• TASK DESCRIPTION
Only the total should be returned: the number of lines in the data that hold the string "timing".

[Records from a collection]

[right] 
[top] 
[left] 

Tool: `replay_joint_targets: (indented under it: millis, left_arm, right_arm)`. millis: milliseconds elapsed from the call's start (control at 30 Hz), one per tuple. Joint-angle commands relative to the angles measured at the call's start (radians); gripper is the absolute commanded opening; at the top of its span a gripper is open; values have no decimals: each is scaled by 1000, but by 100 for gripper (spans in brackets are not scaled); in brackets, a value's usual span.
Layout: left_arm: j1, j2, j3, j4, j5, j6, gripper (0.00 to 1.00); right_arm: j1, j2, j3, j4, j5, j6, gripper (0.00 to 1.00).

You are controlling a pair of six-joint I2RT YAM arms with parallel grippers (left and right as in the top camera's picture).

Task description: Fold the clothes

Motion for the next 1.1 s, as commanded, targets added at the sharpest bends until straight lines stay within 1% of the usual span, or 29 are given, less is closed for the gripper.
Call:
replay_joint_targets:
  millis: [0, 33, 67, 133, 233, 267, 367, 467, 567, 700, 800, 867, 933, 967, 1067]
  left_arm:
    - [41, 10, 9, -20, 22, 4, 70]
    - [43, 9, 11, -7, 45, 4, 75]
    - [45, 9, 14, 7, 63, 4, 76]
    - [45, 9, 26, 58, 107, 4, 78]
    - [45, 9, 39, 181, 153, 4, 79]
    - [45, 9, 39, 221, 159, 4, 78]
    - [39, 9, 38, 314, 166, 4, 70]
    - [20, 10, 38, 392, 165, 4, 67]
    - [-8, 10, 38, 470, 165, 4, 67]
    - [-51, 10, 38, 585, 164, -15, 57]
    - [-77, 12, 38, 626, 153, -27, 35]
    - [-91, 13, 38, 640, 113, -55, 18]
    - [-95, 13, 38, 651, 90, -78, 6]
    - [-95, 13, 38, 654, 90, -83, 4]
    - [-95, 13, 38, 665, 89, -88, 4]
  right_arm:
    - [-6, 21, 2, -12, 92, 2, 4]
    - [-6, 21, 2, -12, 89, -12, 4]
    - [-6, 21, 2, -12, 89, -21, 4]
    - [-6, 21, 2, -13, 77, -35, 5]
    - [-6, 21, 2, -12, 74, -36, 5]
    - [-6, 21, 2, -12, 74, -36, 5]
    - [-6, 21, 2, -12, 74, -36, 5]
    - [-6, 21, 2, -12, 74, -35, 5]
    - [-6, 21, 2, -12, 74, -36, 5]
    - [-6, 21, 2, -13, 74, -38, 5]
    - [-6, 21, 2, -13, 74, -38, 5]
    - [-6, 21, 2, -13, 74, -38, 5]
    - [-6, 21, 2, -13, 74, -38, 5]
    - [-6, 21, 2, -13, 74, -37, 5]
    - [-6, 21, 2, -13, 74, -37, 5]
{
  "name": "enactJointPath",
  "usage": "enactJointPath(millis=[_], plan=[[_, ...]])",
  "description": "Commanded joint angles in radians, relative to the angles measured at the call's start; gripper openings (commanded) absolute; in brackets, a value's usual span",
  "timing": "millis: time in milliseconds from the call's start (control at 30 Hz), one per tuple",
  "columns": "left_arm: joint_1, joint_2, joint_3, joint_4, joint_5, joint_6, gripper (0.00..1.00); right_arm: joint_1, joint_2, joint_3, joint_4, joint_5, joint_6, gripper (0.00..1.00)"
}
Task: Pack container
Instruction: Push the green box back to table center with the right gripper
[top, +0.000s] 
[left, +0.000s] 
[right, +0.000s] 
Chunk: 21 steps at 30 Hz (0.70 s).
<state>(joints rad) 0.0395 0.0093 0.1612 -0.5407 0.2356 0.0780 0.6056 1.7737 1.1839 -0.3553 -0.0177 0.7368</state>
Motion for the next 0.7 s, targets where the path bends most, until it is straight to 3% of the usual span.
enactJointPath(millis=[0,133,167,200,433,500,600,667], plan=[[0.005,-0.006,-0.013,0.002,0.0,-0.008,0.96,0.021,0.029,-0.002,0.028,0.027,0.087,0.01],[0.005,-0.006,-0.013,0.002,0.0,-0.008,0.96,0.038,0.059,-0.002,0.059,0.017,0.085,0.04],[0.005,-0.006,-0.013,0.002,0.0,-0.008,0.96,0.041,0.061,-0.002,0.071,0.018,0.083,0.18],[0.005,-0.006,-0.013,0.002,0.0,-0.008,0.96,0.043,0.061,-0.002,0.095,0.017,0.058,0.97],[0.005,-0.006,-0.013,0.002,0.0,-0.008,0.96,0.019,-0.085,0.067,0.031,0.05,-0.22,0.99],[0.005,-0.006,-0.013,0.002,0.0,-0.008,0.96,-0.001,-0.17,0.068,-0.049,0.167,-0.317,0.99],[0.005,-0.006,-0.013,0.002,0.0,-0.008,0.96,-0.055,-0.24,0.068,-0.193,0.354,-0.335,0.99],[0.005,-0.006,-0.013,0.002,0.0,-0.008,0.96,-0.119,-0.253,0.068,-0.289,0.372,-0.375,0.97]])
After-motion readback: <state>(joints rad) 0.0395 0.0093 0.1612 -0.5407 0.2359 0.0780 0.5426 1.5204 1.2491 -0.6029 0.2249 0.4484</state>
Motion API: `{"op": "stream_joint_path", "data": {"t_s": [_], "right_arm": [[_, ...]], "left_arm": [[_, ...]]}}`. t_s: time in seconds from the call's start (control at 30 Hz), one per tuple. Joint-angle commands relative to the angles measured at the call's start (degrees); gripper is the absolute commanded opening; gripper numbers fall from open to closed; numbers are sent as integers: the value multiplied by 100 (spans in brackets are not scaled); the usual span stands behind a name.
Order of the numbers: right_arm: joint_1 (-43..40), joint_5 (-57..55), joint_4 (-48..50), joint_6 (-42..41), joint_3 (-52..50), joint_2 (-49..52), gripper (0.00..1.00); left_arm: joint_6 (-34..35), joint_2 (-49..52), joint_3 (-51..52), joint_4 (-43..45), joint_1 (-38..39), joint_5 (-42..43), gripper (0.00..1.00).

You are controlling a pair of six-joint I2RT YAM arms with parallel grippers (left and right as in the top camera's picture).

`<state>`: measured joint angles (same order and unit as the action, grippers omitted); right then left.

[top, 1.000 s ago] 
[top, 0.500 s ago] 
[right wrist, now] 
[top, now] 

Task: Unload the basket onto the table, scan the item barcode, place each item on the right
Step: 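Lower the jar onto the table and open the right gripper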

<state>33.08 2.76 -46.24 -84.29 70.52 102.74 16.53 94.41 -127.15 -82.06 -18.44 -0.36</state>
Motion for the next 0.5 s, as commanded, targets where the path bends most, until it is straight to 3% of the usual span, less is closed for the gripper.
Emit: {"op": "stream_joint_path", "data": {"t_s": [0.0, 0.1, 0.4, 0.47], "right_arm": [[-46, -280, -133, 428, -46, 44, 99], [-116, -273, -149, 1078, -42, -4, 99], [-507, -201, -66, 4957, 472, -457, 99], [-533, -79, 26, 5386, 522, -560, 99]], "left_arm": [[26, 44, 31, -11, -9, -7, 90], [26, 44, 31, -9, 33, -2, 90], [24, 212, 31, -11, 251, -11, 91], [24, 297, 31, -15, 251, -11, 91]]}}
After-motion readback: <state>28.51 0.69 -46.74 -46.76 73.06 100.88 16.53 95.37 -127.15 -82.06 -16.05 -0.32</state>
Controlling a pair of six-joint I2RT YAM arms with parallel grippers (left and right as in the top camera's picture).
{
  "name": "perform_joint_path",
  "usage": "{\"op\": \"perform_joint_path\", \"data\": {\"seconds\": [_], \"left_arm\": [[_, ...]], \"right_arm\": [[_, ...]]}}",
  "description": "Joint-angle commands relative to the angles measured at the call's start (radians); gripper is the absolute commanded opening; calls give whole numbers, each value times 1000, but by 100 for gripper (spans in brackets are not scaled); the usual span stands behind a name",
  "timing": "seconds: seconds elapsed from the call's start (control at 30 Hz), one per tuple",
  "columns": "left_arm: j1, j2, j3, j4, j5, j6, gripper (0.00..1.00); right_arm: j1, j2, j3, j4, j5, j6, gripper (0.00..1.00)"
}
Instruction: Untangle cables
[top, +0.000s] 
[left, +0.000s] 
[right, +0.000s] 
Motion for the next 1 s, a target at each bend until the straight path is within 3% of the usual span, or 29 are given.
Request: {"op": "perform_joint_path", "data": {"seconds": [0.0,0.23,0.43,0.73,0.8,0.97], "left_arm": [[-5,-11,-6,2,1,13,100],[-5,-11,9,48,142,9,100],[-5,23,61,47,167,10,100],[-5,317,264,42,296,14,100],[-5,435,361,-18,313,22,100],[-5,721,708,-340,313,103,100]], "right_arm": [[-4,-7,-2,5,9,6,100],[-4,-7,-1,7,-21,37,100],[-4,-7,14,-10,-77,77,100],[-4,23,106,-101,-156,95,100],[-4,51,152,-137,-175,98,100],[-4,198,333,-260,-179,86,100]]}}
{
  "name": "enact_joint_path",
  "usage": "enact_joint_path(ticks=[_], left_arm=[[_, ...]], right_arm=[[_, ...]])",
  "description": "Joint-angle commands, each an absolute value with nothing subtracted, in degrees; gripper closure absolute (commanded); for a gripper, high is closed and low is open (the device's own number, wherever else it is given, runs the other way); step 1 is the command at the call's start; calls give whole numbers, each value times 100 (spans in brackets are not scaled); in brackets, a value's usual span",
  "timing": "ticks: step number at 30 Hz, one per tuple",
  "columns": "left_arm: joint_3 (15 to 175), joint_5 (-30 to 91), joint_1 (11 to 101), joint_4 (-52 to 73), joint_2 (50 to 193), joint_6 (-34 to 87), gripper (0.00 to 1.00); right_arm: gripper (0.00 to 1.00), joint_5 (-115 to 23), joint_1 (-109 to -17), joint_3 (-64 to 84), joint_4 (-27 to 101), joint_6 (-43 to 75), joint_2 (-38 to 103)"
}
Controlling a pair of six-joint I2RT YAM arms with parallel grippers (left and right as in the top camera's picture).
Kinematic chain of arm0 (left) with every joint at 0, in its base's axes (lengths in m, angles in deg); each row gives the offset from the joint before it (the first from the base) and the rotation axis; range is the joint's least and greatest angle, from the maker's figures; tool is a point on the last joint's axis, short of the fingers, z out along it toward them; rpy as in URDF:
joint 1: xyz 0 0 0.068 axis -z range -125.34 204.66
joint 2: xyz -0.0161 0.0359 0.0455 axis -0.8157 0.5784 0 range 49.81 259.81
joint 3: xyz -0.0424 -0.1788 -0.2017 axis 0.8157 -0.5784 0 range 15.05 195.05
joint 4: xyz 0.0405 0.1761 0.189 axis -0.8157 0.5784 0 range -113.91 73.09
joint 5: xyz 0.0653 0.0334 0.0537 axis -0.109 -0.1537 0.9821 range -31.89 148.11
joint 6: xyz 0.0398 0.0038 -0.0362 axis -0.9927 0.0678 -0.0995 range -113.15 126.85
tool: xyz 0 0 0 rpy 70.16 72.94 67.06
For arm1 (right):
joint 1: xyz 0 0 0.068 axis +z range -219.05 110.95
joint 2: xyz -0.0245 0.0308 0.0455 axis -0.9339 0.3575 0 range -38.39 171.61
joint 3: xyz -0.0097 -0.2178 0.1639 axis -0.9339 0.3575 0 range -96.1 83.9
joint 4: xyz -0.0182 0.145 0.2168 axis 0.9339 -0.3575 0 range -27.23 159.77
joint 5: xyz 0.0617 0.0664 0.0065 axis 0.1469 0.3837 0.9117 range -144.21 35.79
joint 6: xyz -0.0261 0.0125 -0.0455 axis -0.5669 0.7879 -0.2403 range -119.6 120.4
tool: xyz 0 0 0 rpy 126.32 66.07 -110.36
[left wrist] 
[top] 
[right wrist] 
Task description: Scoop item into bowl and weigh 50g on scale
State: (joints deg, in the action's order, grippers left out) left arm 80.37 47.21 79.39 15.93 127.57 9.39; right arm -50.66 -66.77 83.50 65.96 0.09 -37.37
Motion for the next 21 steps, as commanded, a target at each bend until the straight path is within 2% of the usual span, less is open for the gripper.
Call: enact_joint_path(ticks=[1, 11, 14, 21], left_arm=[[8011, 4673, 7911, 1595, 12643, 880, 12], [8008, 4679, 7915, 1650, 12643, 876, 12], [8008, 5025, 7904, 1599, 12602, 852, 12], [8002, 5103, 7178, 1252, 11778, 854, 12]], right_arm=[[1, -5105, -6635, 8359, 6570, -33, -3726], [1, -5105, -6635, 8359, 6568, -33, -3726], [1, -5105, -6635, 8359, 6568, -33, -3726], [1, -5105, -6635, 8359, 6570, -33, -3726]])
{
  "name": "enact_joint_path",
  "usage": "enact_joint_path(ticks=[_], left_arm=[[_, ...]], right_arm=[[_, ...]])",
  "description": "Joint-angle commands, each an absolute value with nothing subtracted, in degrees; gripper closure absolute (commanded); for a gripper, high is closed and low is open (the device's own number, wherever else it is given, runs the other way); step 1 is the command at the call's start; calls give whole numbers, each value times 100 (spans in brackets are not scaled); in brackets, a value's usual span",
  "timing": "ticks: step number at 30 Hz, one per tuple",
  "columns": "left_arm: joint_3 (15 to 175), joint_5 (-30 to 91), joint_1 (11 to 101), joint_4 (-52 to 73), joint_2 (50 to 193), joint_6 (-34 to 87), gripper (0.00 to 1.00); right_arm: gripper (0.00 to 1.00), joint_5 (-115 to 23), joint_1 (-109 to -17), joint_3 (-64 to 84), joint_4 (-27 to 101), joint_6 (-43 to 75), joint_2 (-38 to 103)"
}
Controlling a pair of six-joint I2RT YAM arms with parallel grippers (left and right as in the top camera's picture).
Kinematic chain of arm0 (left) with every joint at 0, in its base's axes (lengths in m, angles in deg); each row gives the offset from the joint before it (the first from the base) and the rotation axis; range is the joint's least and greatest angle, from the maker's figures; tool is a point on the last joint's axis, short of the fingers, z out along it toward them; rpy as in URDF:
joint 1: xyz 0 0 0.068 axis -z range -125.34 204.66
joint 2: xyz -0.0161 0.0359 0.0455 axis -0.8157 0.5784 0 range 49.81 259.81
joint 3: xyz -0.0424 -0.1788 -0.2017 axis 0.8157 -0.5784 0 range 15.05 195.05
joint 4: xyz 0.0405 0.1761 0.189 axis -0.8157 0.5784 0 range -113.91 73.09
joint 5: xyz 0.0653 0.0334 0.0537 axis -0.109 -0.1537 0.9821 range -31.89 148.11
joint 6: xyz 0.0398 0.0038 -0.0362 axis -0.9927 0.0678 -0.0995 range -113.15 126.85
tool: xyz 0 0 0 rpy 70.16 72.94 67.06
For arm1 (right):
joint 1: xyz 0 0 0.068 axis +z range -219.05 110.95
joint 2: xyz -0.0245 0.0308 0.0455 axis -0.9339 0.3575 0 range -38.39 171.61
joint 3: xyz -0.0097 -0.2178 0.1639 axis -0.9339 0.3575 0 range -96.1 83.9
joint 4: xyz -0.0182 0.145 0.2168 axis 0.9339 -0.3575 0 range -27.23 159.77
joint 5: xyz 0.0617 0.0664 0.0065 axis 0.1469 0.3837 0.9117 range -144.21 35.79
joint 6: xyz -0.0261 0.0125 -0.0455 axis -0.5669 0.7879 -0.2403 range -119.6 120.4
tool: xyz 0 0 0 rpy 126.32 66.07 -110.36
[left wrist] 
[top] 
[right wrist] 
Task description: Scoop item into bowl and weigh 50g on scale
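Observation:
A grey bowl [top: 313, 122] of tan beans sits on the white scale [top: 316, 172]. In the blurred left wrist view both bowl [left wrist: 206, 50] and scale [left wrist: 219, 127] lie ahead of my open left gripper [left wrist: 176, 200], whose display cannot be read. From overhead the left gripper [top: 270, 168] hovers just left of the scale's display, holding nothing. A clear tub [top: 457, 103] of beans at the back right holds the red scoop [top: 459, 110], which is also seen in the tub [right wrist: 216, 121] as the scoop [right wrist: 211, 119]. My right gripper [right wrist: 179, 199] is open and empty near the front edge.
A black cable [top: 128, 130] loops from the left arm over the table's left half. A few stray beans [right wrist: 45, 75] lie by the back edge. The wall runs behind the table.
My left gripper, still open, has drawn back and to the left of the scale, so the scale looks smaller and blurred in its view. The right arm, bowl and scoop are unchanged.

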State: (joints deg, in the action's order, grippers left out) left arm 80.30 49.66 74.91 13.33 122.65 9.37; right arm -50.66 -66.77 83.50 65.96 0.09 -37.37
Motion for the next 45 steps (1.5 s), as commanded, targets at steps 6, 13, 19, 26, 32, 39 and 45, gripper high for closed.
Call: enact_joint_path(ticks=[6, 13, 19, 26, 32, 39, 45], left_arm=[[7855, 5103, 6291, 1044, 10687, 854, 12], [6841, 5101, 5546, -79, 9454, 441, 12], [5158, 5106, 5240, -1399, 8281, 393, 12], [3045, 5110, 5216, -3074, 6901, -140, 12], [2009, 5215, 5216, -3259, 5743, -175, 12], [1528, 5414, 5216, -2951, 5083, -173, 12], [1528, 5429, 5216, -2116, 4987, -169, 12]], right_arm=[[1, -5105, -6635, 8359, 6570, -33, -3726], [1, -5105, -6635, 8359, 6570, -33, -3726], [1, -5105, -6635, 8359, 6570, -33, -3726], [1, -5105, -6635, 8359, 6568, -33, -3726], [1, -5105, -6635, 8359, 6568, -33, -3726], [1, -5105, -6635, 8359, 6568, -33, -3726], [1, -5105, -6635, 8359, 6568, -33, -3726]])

• SOLUTION TO THE PROBLEM
4